**REQUIREMENT**:
Output the listing below verbatim, but drop the images.

"""

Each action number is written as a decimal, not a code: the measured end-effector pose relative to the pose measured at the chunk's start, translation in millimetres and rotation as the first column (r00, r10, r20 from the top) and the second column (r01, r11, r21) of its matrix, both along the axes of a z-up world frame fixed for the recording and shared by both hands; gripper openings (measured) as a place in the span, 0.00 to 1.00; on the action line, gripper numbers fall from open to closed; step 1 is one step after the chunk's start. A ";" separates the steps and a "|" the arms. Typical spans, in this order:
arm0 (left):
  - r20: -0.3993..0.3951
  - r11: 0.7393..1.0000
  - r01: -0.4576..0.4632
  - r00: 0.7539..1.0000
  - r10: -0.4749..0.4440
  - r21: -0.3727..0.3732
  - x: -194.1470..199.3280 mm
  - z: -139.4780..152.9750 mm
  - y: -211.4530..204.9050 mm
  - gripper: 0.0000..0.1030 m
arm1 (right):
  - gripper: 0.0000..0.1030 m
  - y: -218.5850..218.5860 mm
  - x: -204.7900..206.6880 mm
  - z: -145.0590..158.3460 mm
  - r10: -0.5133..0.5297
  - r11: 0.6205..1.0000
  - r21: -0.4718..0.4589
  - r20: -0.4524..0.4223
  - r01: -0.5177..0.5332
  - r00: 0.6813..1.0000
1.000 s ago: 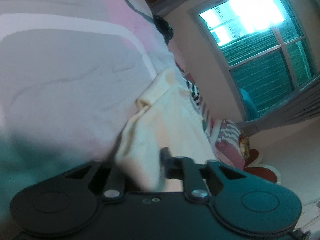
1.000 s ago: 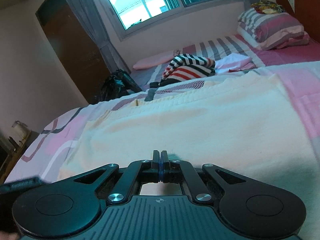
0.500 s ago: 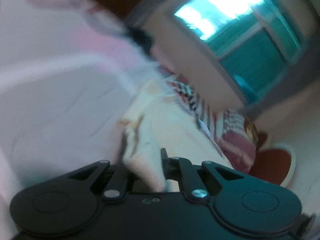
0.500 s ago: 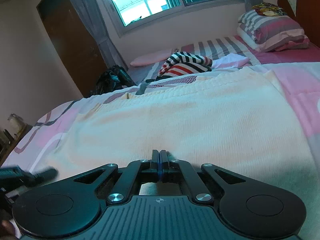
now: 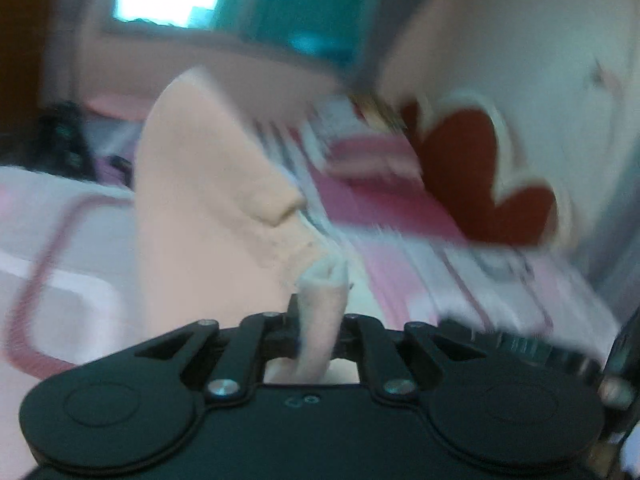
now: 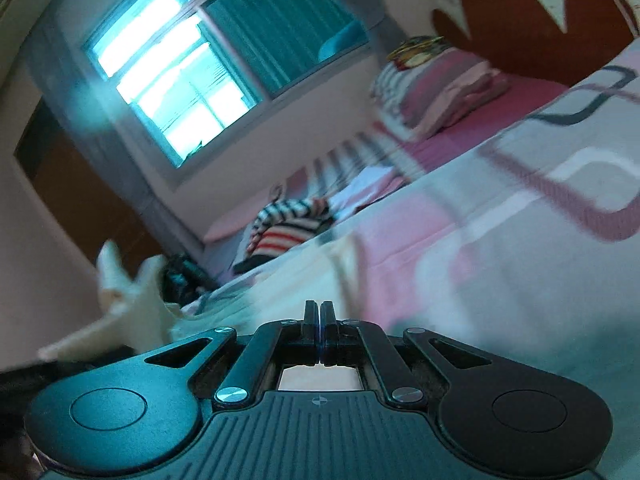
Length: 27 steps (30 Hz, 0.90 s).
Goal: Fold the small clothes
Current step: 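Open the left tool and release the sweater corner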
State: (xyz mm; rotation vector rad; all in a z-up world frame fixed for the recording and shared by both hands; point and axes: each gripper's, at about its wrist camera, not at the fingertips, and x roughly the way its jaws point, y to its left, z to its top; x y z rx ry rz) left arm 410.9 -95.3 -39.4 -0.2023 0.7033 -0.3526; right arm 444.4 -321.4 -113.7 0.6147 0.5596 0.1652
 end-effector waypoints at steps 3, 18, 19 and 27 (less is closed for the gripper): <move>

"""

**RESULT OF THE TASK**:
Each action number is written as a decimal, not a code: the measured end-effector pose relative to the pose measured at the chunk's start, translation in millimetres and rotation as the first column (r00, r10, r20 from the top) and the second column (r01, r11, r21) of its matrix, both along the axes of a z-up world frame fixed for the recording and shared by both hands; gripper openings (measured) as a place in the span, 0.00 to 1.00; on the action line, gripper numbers fall from open to closed; step 1 is one step after the chunk's start. A ";" separates the steps and a "|" the arms. Typical spans, in this order:
arm0 (left):
  - r20: -0.3993..0.3951
  - r11: 0.7393..1.0000
  - r01: -0.4576..0.4632
  - r00: 0.7539..1.0000
  - r10: -0.4749..0.4440
  - r21: -0.3727..0.3732
  - x: -194.1470..199.3280 mm
  - z: -139.4780..152.9750 mm
  - y: -211.4530..204.9050 mm
  - gripper: 0.0000..0.1030 m
arm1 (right):
  - gripper: 0.0000..0.1030 m
  - y: -218.5850..218.5860 mm
  - x: -204.7900..206.6880 mm
  - z: -145.0590..158.3460 mm
  - r10: -0.5133..0.5297
  - r11: 0.6205..1.0000
  - r21: -0.4718..0.4589
  - r20: -0.4524..0.4223
  - r01: -0.5177..0.5332
  - r00: 0.6813..1.0000
1.000 s ago: 
1.000 s ago: 
0.500 s ago: 
0.500 s ago: 
now: 
now: 
Length: 27 steps (30 Hz, 0.90 s).
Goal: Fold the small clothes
Current step: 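Open the left tool and release the sweater corner
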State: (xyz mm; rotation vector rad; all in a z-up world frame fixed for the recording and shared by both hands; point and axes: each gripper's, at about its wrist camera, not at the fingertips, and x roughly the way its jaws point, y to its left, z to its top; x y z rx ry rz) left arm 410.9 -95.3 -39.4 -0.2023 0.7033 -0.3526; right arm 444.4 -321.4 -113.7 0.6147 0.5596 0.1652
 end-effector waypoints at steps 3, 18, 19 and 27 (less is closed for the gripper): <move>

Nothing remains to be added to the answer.